# Energy-efficient NTT Design with One-bank SRAM and 2-D PE Array

Jianan Mu<sup>1,2,3</sup>, Huajie Tan<sup>4</sup>, Jiawen Wu<sup>4</sup>, Haotian Lu<sup>4</sup>, Chip-Hong Chang<sup>5</sup>, Shuai Chen<sup>6</sup>, Shengwen Liang<sup>1,2</sup>, Jing Ye<sup>1,2,3</sup>, Huawei Li<sup>1,2,3</sup>, Xiaowei Li<sup>1,2,3</sup>

State Key Laboratory of Computer Architecture, Institute of Computing Technology Chinese Academy of Sciences, <sup>2</sup>University of Chinese Academy of Sciences, <sup>3</sup>CASTEST,
Tianjin University, <sup>5</sup>Nanyang Technological University, <sup>6</sup>Rock-Solid Security Lab, Fiberhome mujianan19s@ict.ac.cn, {hj\_tan, wujiawen, ht\_lu092}@tju.edu.cn, ECHChang@ntu.edu.sg, chenshuai\_ic@163.com, {liangshengwen, yejing, lihuawei, lxw}@ict.ac.cn

Abstract—In Number Theoretic Transform (NTT) operation, more than half of the active energy consumption stems from memory accesses. Here, we propose a generalized design method to improve the energy efficiency of NTT operation by considering the effect of processing element (PE) geometry and memory organization on the data flow between PEs and memory. To decrease the number of data bits that are required to be accessed from the memory, a two-dimensional (2-D) PE array architecture is used. A pair of ping-pong buffers are proposed to transposed swap the coefficients to enable a single bank of memory to be used with the 2-D PE array to reduce the average memory bit access energy without compromising the throughput. Our experimental results show that this design method can produce NTT accelerators with up to 69.8% saving in average energy consumption compared with the existing designs based on multibank SRAM and one-bank SRAM with one-dimensional PE array with the same number of PEs and total memory size.

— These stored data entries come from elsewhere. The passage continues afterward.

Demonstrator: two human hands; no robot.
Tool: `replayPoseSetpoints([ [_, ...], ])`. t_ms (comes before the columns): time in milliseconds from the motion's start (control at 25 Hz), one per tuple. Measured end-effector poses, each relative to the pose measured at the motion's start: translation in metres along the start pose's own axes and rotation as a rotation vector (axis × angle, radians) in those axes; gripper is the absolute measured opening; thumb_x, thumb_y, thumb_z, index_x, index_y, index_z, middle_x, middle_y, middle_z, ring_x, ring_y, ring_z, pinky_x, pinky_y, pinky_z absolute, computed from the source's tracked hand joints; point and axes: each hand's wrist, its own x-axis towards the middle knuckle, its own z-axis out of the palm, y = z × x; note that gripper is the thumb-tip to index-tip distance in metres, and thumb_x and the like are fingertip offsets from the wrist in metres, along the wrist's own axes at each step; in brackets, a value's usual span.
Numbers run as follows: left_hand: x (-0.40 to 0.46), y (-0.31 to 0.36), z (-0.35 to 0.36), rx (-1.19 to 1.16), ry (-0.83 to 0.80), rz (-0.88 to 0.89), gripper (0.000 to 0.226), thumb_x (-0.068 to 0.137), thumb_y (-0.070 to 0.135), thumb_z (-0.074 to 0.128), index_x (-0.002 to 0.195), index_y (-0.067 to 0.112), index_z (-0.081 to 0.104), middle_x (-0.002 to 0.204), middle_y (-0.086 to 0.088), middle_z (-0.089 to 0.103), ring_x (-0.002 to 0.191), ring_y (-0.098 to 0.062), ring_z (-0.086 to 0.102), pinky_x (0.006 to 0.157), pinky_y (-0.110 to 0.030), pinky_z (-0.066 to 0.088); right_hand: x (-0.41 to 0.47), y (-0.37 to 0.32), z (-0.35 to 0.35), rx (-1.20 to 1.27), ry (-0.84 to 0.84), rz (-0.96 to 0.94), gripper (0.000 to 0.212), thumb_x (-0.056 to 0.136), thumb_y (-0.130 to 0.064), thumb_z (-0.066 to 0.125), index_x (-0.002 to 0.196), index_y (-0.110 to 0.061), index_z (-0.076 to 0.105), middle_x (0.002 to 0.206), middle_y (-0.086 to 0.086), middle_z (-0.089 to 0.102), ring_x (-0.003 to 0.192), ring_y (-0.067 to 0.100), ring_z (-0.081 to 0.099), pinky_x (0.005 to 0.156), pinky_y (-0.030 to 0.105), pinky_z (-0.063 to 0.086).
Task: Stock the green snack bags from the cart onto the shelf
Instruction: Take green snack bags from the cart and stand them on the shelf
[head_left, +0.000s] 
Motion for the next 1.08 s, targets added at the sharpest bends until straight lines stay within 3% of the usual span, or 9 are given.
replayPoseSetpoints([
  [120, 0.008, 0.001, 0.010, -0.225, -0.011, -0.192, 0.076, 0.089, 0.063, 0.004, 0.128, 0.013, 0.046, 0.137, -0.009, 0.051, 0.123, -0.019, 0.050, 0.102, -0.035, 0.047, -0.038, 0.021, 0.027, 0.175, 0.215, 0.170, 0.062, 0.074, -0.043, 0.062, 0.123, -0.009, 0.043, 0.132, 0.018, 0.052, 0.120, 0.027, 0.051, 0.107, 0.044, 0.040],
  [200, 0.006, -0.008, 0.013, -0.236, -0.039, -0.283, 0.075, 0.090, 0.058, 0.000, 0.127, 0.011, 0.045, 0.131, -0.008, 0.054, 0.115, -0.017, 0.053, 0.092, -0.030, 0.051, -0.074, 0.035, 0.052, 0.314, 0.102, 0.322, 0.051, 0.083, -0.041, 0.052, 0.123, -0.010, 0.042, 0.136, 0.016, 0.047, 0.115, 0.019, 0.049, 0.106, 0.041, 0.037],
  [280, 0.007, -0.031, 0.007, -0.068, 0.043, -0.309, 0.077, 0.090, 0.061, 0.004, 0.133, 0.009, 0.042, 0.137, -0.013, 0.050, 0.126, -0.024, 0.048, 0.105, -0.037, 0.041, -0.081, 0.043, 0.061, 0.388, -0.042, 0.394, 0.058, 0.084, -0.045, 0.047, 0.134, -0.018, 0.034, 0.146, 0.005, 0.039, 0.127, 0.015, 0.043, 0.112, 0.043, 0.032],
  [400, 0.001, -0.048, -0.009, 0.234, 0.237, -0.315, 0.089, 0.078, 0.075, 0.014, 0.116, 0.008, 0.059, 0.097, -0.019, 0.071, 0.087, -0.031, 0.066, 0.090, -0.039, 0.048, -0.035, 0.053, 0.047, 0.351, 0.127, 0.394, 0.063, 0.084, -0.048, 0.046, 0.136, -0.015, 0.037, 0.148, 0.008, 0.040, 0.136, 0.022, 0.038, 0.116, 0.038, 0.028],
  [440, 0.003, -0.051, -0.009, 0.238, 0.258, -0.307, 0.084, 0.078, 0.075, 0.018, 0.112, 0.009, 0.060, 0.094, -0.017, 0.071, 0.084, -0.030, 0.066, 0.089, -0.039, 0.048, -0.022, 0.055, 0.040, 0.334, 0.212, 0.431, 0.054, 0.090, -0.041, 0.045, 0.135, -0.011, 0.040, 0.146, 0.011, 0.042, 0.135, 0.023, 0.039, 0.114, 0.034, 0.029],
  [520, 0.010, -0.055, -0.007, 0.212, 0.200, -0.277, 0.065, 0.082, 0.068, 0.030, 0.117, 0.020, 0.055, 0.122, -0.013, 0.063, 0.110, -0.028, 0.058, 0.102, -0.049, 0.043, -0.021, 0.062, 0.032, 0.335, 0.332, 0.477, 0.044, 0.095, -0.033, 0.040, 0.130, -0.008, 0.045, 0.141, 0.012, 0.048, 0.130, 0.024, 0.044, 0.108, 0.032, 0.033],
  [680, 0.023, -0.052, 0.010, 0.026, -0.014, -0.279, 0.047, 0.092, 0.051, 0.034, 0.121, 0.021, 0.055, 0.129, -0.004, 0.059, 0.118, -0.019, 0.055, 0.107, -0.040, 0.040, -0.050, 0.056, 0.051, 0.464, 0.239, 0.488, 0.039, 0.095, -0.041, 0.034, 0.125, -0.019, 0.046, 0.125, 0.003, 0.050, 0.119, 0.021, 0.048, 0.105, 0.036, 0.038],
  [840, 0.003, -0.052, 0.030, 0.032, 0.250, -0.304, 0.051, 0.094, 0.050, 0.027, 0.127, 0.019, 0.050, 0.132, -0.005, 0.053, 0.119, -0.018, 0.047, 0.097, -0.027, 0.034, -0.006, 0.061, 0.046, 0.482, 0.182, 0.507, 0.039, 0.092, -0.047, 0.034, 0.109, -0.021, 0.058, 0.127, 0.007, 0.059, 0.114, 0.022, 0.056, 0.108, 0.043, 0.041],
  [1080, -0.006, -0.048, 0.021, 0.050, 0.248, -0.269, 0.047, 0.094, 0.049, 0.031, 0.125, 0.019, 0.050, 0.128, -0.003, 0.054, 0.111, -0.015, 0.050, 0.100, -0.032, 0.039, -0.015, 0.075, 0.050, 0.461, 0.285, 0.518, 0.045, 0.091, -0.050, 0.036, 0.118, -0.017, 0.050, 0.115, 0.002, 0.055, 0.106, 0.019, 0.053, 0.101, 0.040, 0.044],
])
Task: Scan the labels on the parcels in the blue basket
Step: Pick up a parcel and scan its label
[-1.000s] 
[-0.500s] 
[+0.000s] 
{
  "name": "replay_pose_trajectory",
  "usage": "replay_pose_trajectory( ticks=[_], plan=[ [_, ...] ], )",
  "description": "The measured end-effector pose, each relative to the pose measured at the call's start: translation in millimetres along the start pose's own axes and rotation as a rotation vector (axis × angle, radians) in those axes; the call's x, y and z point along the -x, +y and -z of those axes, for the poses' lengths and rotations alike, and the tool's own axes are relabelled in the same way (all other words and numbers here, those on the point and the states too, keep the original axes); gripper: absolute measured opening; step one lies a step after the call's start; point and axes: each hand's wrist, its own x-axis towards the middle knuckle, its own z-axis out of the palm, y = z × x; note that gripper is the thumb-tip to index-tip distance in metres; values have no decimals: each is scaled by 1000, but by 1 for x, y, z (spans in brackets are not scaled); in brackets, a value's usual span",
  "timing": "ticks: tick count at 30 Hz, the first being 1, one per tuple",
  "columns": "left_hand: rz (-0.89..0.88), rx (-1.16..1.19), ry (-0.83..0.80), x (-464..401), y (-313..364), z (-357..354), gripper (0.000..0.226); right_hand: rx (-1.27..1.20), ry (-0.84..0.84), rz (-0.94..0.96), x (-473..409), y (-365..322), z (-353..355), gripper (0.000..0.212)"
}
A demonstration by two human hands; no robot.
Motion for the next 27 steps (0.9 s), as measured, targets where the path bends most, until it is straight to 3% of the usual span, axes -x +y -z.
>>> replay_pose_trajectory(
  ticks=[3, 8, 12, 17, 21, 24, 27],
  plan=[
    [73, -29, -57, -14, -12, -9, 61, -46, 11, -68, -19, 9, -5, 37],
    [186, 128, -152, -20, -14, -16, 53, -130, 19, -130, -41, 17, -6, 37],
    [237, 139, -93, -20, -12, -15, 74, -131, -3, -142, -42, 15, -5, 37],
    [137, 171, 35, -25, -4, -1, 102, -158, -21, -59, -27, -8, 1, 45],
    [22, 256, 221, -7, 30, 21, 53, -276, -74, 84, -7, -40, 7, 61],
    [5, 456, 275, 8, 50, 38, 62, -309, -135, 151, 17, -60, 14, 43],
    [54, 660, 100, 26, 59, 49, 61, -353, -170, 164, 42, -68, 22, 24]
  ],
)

Index Terms—Number Theoretic Transform, Low-power design, SRAM, Memory access.

## I. Introduction

Energy and power efficient Number Theoretic Transform (NTT) designs have been approached in two main directions. The first strategy focuses on increasing the energy efficiency of the PE module of different PE structures by, for instance, clock gating and operand isolation methods [1], [2], [3]. The second approach focuses on reducing the energy consumption of the memory module as memory accesses take up 50% to 80% of the overall energy budget of a typical NTT accelerator [4], [5]. For example, Nejatollahi et al. [6] introduced ReRAM for in-memory computation to minimize energy consumption by reducing memory accesses in NTT computation. The drawbacks of emerging memory technologies like ReRAM are the high defects, lower manufacturing yield and higher cost [7]. Therefore, more reliable and cost-effective SRAM is still a prevailing and preferred choice for NTT accelerator designs. In the high-speed pipelined NTT calculation, SRAM is accessed in every cycle [8]. At the architectural level, the energy dissipated by memory access in NTT computation is affected by two key factors,  $bit_{acc}$  and  $e_{bit}$ .  $bit_{acc}$  is the total number of the data bits that are read from and written into the SRAM. These data bits arise from the input coefficients and

outputs of the butterfly operations.  $e_{bit}$  is the average memory access energy per data bit.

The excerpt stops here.